Stand In Line Challenge: Any Help Please?

I have looked at the other answers to the people who had the same problem as me. I know that I am doing the pushing the number part right, but what I don’t get is why when I am removing and returning the first element is the code not working. If anyone could help me with the conceptual understanding of this topic, it would be immensely appreciated.

Your code so far


function nextInLine(arr, item) {
  // Your code here
  arr.push(item);
  arr.shift();
  return arr.shift();  // Change this line
}

// Test Setup
var testArr = [1,2,3,4,5];

// Display Code
console.log("Before: " + JSON.stringify(testArr));
console.log(nextInLine(testArr, 6)); // Modify this line to test
console.log("After: " + JSON.stringify(testArr));

Your browser information:

User Agent is: Mozilla/5.0 (Windows NT 10.0; Win64; x64) AppleWebKit/537.36 (KHTML, like Gecko) Chrome/68.0.3440.84 Safari/537.36.

Link to the challenge:
https://learn.freecodecamp.org/javascript-algorithms-and-data-structures/basic-javascript/stand-in-line/

Your code is nearly OK apart from one error.

function nextInLine(arr, item) {
  // Your code here
  arr.push(item); // add item to Array
  arr.shift(); // remove first item
  return arr.shift();  // You remove the first item again so the returned number with the first `testArray` will be `2` as you already removed `1` when you called the shift() method first
}

But since I have the return in front of the arr.shift(); wouldn’t it then tell the computer to return whatever element it was that had been removed in the first place?

No, it will use the method and return. It is a bit confusing but this is how it works.

There is a good example

return a > b ? true : false;

What this ternary operator does? First check the condition and THEN returns true or false.

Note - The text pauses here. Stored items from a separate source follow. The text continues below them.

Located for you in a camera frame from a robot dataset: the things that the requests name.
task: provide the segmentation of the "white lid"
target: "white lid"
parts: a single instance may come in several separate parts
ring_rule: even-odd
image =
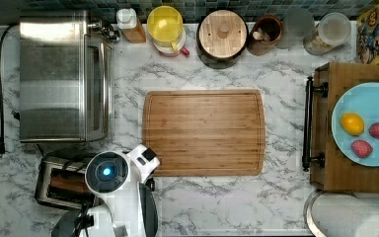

So in your case first run the method and returned.

Sorry I still don’t understand. I get the condition part but I fail to see how this applies to my situation.

Okay I try to use your case.

  1. you add an elem to the end of the Array
  2. you remove an elem from the Array
  3. you remove an elem from the Array and return that one.

Your Array looks like this

Base [1, 2, 3, 4, 5];
After push - [ 1, 2, 3, 4, 5, 6];
After shift - [ 2, 3, 4, 5, 6];
When you return you shift again so your array will be - [3, 4, 5, 6]; and return 2

If you use a method or checking for condition, they will be executed first and then returned.

Sorry I can not explain it better.

I think I understand what you mean. What I don’t understand is why the return arr.shift(); is removing another element from the beginning of the array rather than returning the element back?

You are shifting two times instead of just one time. Whenever you write arr.shift() it is removing the first element from arr. In the return statement it not only removes an element, but it returns the element which was removed.

So the return line does both things at once; it removes the element and then returns it simultaneously?

I have two questions:

  1. So if including arr.shift(); in the return line is doing both tasks, why would anyone want to do that? Does it have any real-life uses or is this shown to us just for the sake of showing us?

  2. Is there a way so that I can do arr.shift(); and return the element that I shifted, in two lines rather than in one line?

YES, you are right. But first removes then returns.

1 Like

Like this

let shiftedElem = art.shift();
return shiftedElem;

There is real life case. I do all the time if I need to.

Edit as @camperextraordinaire mentioned I would store in variable if I need to use it somewhere else.

I finally understand. Thank you both of you. You helped me greatly.